▶ **ABOUT THIS TASK**:
Print nothing except the lines of the listing below from the line with "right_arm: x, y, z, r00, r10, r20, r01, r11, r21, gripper" to the line with "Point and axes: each", each exactly as written, both ends included.

* * * *

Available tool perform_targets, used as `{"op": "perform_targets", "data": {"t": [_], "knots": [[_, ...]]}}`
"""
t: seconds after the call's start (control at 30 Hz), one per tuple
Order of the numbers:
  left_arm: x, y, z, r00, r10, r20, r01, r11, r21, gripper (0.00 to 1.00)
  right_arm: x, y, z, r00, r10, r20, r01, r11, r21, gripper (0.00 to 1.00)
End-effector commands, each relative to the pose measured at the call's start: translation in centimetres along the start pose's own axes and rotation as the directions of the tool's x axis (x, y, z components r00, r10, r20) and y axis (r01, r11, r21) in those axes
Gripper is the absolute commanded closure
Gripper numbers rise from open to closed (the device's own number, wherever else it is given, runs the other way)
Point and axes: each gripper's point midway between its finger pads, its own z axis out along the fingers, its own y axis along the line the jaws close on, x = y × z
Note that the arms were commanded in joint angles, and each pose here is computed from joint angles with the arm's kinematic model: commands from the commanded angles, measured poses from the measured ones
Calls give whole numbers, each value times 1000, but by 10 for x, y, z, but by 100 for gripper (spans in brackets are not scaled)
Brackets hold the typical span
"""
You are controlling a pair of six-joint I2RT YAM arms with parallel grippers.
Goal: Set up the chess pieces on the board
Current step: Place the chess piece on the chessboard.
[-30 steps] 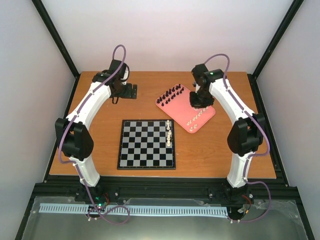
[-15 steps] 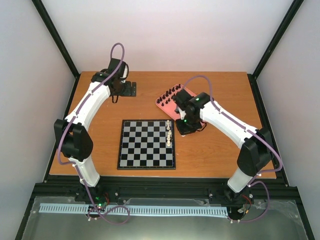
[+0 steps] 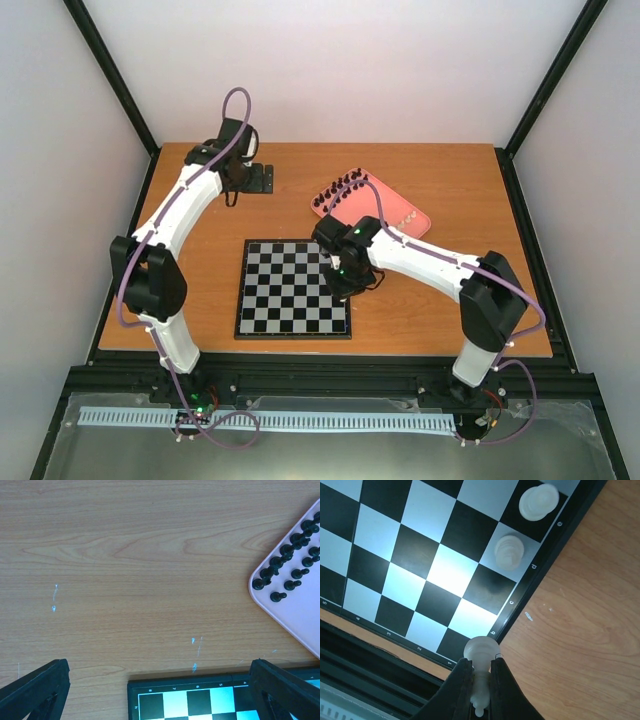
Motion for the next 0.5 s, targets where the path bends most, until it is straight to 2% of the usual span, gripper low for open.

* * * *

▶ **ANSWER**:
  right_arm: x, y, z, r00, r10, r20, r01, r11, r21, gripper (0.00 to 1.00)
End-effector commands, each relative to the pose measured at the call's start: translation in centimetres along the start pose's own axes and rotation as the directions of the tool's x axis (x, y, z components r00, r10, r20) and y axis (r01, r11, r21) in those axes
Gripper is the absolute commanded closure
Gripper numbers rise from open to closed (the device's own number, wherever else it is given, runs the other way)
Point and axes: each gripper's point midway between its finger pads, its own z axis out along the fingers, its own y axis along the line the jaws close on, x = y × z

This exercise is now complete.